Narragansett Ethnohistorian and medicine woman

Personal details
- Born: May 10, 1928 Charlestown, Rhode Island
- Died: April 7, 2014 (aged 85) Charlestown, Rhode Island

= Ella Sekatau =

Poet, ethnohistorian, medicine woman, and prominent member of the Narragansett people

Ella Wilcox-Thomas Sekatau, or Firefly-Song of Wind, (May 10, 1928 — April 7, 2014) was a poet, historian, and ethnohistorian and medicine woman of the Narragansett Indian Nation. Instrumental in the Narragansett's federal recognition in 1983, she was a powerful cultural and political presence in her community and across the Native American community of New England. Sekatau was one of the first Native American interpreters to partner with Brown University's Heffenreffer Museum of Anthropology in their education program, and was also a key figure for the Wampanoag history program at Plimoth Plantation, now Plimoth Patuxet.

== Early life ==
Born in Charlestown, Rhode Island in 1928, Sekatau was descended from the sachems of the sixteenth and early seventeenth centuries. She was raised from birth to learn Narragansett history, language, and medicine by her parents, grandparents, and other elders.

Beginning in the 1970, Sekatau began acting in an official capacity for the Narragansett people. In that year, she was appointed as an ethnohistorian and medicine woman—a position she inherited through her father's line.

== Federal recognition ==
In 1880, Rhode Island detribalized the Narragansett people. In 1978, their first steps towards federal recognition began. In that year, a lawsuit was settled out of court, in favor of the Narragansett. As a part of the agreement with the federal government, one thousand eight hundred acres of land were returned, supporting the Narragansett's contention that Rhode Island had acted illegally in buying their reserved land because the action violated the Nonintercourse Act of 1790 that requires the federal government to supervise or approve the disposing of tribal land. Following this ruling, in 1983, almost one hundred years following their detribalization, the Narragansett regained federal recognition, backed by copious documentation Sekatau was instrumental in preparing.

== "Documentary genocide" ==

...just as hurtful to native people in the long run, town officials stopped identifying native people as "Indian" in the written record and began designating them as "Negro" or "black," thus committing a form of documentary genocide against them.
— Ella Sekatau, "The Right to a Name: The Narragansett People and Rhode Island Officials in the Revolutionary Era", Ethnohistory, Vol. 44, No. 3 (Summer 1997)

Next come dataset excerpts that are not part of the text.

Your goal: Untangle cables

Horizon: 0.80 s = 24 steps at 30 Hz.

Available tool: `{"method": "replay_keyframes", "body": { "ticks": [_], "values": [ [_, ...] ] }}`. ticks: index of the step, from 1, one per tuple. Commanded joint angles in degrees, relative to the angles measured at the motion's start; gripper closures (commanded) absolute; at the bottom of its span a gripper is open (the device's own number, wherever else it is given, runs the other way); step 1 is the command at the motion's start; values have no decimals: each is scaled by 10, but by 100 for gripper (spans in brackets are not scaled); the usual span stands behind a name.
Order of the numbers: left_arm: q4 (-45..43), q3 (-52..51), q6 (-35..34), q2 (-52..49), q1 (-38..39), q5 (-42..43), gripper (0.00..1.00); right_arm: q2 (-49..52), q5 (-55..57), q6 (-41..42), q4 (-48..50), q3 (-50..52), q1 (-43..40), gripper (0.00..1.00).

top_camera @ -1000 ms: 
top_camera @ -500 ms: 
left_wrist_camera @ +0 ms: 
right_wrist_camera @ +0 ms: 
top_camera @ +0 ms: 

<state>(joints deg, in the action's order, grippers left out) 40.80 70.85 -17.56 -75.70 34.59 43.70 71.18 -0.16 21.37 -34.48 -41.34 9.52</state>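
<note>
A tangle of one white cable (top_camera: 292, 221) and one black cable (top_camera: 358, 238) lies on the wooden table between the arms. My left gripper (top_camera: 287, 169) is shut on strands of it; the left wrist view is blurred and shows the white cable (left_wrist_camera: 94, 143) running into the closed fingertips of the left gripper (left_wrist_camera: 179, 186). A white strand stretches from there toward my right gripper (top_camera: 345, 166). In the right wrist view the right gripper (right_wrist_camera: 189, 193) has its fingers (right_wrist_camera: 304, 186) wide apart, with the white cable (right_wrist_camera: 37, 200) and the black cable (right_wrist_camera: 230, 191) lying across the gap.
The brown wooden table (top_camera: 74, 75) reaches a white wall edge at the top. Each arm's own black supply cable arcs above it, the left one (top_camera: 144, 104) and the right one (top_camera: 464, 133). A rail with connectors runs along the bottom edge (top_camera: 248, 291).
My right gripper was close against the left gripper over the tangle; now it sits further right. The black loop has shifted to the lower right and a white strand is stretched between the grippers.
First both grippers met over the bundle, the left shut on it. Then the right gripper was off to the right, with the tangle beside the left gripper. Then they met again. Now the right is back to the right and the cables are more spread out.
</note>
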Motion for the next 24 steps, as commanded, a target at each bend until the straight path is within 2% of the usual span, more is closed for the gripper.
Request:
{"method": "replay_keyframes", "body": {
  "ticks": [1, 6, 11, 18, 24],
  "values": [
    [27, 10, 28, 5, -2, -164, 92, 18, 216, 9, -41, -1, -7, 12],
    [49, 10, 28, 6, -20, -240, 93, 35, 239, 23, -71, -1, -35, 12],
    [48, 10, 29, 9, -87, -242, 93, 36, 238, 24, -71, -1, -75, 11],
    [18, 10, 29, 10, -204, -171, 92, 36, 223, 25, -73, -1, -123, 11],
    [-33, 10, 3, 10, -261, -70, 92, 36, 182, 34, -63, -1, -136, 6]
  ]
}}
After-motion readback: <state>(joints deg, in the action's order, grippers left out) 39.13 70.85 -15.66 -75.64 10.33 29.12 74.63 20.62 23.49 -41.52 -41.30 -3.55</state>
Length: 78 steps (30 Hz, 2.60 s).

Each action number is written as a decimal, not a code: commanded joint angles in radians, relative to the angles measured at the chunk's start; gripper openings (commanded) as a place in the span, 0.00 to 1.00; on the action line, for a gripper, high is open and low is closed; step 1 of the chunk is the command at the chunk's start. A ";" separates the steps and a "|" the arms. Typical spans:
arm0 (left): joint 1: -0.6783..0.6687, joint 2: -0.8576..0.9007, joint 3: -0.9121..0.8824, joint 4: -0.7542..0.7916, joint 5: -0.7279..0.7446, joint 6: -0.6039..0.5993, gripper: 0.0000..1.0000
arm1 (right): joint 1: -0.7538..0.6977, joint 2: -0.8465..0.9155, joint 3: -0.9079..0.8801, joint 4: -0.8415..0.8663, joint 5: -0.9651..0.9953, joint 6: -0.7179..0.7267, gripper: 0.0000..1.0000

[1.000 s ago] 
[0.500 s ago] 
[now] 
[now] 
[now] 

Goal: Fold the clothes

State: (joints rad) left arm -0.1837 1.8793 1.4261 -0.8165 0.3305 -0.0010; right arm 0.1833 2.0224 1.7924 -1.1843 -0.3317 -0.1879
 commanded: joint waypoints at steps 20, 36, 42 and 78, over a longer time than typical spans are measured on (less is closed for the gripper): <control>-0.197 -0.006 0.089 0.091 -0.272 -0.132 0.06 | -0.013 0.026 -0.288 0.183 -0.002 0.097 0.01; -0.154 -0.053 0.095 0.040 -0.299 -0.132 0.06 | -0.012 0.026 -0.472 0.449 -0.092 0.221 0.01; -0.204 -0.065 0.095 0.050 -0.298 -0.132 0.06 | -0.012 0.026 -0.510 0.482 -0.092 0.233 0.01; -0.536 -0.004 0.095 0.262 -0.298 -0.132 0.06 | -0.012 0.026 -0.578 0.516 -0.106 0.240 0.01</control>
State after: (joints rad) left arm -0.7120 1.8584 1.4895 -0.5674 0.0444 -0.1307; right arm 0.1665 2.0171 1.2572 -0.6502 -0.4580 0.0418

Throughout the 1700s and 1800s, academics and record keepers (like a census-taker), whether intentionally or not, would often replace "Indian" or "Narragansett" with "African," "Black," or "Negro." In her article written with historian Ruth Wallis Herndon, Sekatau writes that Native Americans, regardless of record keepers and historians' perceptions and biases, "often maintained a sense of their own [indigenous] identity, understood that the English system of government sometimes conflicted with their interests, and at times manipulated that system to their advantage."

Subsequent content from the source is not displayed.